Please open a new ticket if you need some more help about conda packaging.

vgvassilev avatar Oct 11 '16 20:10 vgvassilev

@vgvassilev this binder is meant to be a transient thing. What I wanted to emphasize, is that putting a clean conda package together would have a lot of benefits. A lot would come for free then.

  • users of anaconda / miniconda can install cling with

    conda install cling
    

    and run it in the notebook, or jupyterlab.

  • we can create binders like the above example, for people who want to share runable snippets in a git repository to show off they library.

If you want something like this for the cling website itself, the best approach would probably to use a tmpnb-style deployment and host it on a subdomain like try.root.cern.ch just like we have try.jupyter.org @rgbkrk.

I am opening a separate issue with the different pitfalls I encountered which I think should be solved to have cling be part of an official conda channel like conda-forge.

SylvainCorlay avatar Oct 12 '16 13:10 SylvainCorlay

@vgvassilev @karies I wanted to ping on the release of xtensor.

The project website has a Try it Now button powered by Cling and Jupyter.
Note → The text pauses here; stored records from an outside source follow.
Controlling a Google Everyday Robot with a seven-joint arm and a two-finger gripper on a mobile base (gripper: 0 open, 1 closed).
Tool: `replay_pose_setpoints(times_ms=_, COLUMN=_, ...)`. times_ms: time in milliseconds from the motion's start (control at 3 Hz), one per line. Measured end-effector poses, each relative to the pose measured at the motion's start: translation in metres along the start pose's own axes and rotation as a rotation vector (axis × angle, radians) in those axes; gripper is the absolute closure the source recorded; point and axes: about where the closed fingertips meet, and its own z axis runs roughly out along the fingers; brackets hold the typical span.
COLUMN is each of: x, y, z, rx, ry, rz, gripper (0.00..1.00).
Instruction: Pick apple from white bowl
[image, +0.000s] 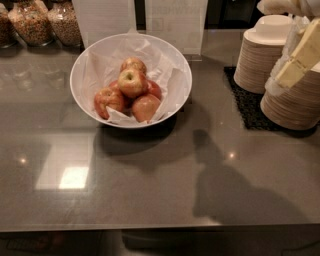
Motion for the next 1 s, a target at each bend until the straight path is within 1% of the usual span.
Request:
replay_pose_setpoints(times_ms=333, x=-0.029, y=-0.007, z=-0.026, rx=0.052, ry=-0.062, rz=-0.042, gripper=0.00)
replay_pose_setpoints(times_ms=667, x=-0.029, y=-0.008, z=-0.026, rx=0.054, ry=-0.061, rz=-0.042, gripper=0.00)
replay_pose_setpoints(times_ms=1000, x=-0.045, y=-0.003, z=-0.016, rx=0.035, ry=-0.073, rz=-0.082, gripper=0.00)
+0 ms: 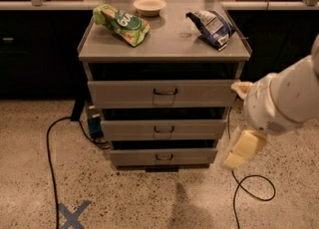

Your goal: Open middle drawer

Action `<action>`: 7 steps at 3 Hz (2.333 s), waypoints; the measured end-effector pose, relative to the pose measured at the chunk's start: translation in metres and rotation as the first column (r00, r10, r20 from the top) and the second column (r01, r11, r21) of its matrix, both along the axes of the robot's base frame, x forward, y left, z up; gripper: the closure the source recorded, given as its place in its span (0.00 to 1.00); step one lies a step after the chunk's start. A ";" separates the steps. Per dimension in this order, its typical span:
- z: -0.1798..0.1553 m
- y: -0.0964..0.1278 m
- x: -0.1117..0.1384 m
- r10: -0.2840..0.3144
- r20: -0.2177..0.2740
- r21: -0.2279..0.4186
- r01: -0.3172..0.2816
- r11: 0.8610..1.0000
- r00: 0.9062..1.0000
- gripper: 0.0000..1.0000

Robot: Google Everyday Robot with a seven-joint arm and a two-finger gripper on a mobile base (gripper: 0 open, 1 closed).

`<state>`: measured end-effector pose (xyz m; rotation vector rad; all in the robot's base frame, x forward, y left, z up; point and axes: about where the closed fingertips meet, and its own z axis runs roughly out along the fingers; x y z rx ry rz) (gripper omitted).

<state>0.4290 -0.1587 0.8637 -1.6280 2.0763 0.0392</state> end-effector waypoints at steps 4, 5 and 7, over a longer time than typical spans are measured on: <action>-0.104 0.032 0.008 0.026 -0.054 0.091 -0.021 0.996 0.998 0.00; -0.142 0.048 0.025 0.008 -0.042 0.138 -0.002 0.990 0.999 0.00; -0.223 0.063 0.067 -0.016 -0.086 0.167 0.030 0.985 0.996 0.00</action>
Offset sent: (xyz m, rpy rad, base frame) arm -0.0009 0.0026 -0.0573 0.0428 0.0579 -0.0121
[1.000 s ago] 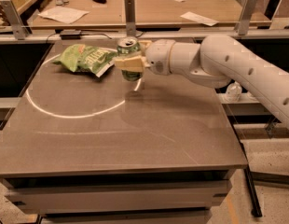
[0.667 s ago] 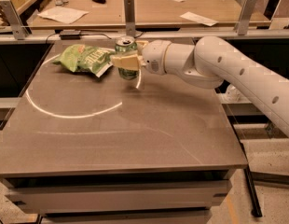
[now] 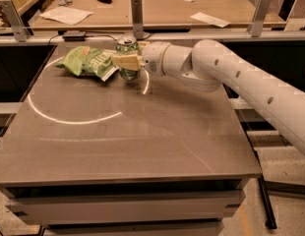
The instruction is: Move green can near green jalapeno chip bag
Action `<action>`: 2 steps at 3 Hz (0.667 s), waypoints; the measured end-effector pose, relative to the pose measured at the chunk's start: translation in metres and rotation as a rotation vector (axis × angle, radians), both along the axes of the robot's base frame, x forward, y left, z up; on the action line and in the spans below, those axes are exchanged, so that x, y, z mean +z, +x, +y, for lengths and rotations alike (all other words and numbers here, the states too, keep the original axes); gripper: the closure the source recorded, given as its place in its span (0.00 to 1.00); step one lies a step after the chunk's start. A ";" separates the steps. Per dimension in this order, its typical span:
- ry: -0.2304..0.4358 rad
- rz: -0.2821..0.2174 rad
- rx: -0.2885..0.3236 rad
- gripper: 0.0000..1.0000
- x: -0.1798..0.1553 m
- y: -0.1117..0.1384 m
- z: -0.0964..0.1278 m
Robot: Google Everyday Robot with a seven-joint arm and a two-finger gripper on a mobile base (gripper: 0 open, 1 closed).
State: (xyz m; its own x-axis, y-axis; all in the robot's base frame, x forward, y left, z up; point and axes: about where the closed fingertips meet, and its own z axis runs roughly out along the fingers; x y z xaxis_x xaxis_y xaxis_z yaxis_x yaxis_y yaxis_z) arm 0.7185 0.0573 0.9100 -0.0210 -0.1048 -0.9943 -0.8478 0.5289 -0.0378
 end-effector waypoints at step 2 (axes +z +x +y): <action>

screen shot 2016-11-11 at 12 26 30 am

SylvainCorlay avatar Nov 10 '16 23:11 SylvainCorlay

Cool! Why does the link resolve to an ip and not a domain? Once that's fixed we can add this to the README page of jupiter/cling.

vgvassilev avatar Nov 11 '16 17:11 vgvassilev

@vgvassilev it is because it is a redirection to the vm that is specifically spawned for you.